Given entries:
╔══
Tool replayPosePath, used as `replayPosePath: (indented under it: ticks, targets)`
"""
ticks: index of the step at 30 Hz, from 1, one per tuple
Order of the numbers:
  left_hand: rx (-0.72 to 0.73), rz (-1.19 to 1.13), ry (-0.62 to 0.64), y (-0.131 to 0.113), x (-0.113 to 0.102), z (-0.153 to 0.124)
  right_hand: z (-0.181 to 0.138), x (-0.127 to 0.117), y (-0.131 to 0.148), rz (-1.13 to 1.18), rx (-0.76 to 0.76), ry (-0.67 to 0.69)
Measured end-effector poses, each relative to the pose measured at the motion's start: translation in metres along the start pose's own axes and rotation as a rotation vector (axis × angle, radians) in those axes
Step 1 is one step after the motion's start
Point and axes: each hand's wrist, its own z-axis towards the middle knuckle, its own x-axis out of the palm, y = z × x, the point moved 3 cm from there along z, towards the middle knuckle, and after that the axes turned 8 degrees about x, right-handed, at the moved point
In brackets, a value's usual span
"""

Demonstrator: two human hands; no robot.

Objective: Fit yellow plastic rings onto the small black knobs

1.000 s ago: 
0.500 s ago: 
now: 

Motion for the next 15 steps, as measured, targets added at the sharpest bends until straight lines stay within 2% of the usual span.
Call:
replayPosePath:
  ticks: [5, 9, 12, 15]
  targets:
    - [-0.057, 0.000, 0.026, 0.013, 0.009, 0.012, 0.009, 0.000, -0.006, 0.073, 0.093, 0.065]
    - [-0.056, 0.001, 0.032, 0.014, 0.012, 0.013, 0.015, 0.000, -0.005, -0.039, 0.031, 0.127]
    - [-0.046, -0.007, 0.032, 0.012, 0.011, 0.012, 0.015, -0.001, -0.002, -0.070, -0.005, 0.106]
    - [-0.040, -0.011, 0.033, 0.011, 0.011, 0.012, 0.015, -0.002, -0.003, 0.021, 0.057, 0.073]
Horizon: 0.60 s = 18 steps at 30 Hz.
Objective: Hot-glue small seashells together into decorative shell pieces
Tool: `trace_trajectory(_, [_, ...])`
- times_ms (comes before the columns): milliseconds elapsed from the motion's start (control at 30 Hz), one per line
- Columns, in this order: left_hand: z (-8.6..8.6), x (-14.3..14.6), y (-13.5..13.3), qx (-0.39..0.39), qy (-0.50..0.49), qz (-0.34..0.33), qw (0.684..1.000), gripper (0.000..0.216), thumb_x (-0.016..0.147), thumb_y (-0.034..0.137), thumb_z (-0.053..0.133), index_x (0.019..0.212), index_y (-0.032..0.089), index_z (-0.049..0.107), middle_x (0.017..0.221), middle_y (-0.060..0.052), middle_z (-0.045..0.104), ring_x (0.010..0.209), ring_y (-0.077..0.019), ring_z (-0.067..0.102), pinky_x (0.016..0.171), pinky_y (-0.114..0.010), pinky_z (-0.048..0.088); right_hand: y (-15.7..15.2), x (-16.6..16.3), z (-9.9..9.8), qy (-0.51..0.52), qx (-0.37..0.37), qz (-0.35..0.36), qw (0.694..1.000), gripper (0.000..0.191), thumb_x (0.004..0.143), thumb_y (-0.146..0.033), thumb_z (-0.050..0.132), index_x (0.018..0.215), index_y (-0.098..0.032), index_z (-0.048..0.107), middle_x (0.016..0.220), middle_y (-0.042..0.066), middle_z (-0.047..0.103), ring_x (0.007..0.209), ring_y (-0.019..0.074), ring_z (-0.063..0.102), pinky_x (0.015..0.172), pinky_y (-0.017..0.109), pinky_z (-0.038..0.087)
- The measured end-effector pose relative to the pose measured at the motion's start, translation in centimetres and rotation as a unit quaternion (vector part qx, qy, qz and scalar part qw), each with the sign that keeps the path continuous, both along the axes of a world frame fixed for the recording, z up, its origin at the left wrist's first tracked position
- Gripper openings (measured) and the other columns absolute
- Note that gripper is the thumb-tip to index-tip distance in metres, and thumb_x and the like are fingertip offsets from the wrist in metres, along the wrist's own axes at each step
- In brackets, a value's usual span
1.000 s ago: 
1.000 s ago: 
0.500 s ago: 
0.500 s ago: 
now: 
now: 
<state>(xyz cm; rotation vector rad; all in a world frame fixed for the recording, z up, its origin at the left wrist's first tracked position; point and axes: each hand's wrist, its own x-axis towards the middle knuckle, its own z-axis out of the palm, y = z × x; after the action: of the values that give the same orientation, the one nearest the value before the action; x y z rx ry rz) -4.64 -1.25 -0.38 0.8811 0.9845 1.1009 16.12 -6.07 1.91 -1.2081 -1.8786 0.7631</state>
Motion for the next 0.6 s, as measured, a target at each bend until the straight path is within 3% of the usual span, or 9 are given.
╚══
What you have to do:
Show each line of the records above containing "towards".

Finished task:
Point and axes: each hand's wrist, its own z-axis towards the middle knuckle, its own x-axis out of the palm, y = z × x, the point moved 3 cm from there along z, towards the middle knuckle, and after that the axes turned 8 degrees about x, right-handed, at the moved point
<state>(xyz cm; rotation vector rad; all in a world frame fixed for the recording, z up, its origin at the left wrist's first tracked position; point and axes: each hand's wrist, its own x-axis towards the middle knuckle, its own z-axis out of the palm, y = z × x; after the action: of the values that give the same orientation, the one nearest the value before the action; x y z rx ry rz) -4.64 -1.25 -0.38 0.8811 0.9845 1.1009 16.12 -6.07 1.91 -1.2081 -1.8786 0.7631</state>

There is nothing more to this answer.